We had a beer at the beachside bar and then rented a couple of loungers beneath a palapa on the public side of the beach (the larger beach area north of the restaurant is reserved for house guests of the resort).

Apparently there is pretty good snorkelling and diving here and all day long boats of various sizes came and went, depositing people from visiting cruise ships on the beach.

On this trip, we have seen hardly any Americans anywhere; now we know where they all are, on cruise ships in the Caribbean. It was actually strange to hear so many American accents in one place.

After several hours of fun in the sun, we packed up our gear and headed back up the road from which we’d come. Luckily, after walking not too far, a van stopped and offered us a ride back to town – huzzah!

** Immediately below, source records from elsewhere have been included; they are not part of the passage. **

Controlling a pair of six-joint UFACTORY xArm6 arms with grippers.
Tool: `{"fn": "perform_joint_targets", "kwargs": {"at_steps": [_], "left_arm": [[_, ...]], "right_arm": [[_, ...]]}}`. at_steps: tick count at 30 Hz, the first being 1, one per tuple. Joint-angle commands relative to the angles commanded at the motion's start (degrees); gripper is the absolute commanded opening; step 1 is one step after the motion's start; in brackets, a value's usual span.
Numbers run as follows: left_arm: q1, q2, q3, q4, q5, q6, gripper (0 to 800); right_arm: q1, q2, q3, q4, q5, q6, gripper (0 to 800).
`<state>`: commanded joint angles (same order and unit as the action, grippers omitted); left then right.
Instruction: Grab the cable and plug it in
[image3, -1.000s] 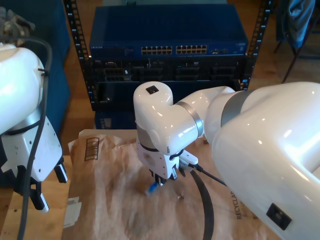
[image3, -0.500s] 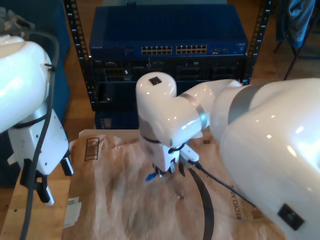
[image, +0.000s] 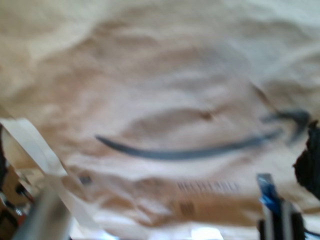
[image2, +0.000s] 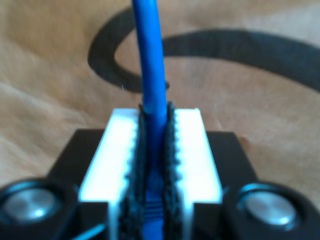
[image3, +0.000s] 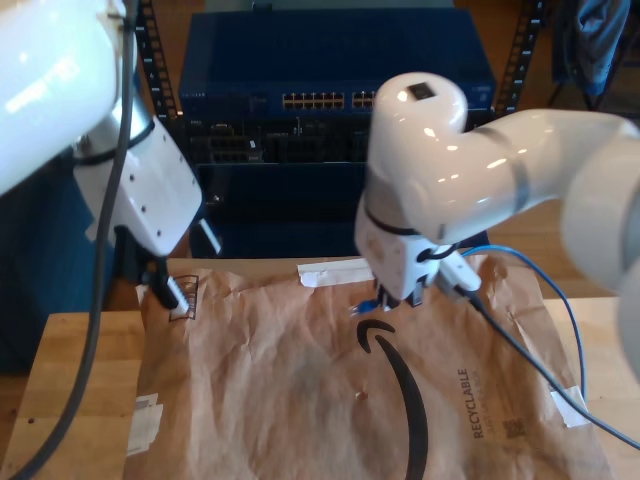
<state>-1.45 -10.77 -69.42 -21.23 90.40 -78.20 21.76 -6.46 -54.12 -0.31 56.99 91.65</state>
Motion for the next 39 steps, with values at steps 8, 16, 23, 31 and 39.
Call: {"fn": "perform_joint_targets", "kwargs": {"at_steps": [8,16,23,31,39], "left_arm": [[-3.9,3.5,-7.8,-4.9,0.2,-1.3,800],[-7.2,5.6,-14.2,-11.7,0.3,-1.3,800],[-6.9,6.6,-16.3,-19.9,-0.2,-1.4,800],[-2.7,6.6,-15.1,-24.3,0.3,-1.5,800],[2.3,6.5,-13.7,-30.4,2.4,-1.4,800]], "right_arm": [[-5.4,-6.1,3.1,0.1,3.2,0.1,19],[-9.0,-10.9,5.4,1.7,4.1,0.1,20],[-10.8,-12.5,5.1,3.3,5.2,0.1,20],[-16.0,-15.8,4.9,9.8,5.4,0.0,20],[-22.5,-17.9,3.2,18.5,9.7,0.0,19]]}}
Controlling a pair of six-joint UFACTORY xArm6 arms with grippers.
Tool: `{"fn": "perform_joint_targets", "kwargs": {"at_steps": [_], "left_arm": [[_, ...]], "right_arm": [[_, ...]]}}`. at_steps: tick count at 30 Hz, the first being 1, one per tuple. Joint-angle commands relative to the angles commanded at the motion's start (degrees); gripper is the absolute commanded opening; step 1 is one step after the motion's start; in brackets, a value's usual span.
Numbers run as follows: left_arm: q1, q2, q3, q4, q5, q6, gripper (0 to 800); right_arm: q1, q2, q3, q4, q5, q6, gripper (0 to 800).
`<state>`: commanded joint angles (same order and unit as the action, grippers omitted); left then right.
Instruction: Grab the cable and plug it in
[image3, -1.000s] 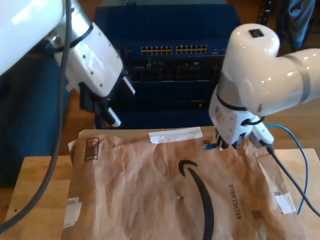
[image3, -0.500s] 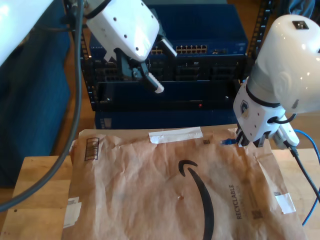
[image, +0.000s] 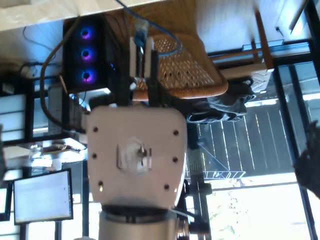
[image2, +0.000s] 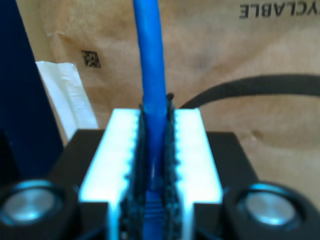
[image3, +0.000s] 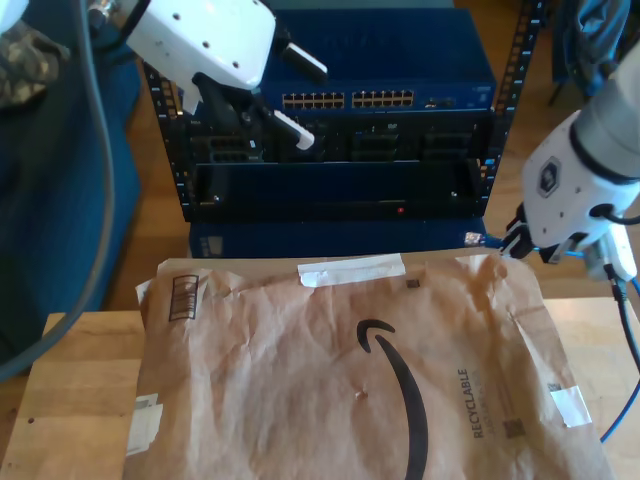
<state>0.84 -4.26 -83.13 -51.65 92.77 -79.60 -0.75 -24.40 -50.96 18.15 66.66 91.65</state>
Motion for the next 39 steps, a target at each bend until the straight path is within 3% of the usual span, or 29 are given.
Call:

Yesterday, our destination was once again Malgretoute beach, just south of town along what used to be a road and is now pretty much a goat track (literally!). We think that perhaps the road was destroyed in the last hurricane that ripped through here in October 2010. We enjoyed a quiet day of beach combing and snorkelling – lots of sea urchins here – a great lunch of creole chicken at the restaurant, and a chat with a visiting French couple.

Walking back, we purchased a small carved calabash pot from a local rastaman.

Goats, cows, pigs, and chickens roam freely here, running in between the playing kids and working adults.

Back at the Downtown ranch, we pulled our chairs onto our balcony and enjoyed a drink while listening to the sounds of the town below us and gazing out over the Petit Piton and the sea.

In the downtown area, there are three or four restaurants and a couple of bars. Mostly, tourists do not stay in Soufriere itself; they come on cruise ships to Saint Lucia for the day or they stay in expensive resorts out of town. Other than us, there may be 4 or 5 others staying here.

See more pics here.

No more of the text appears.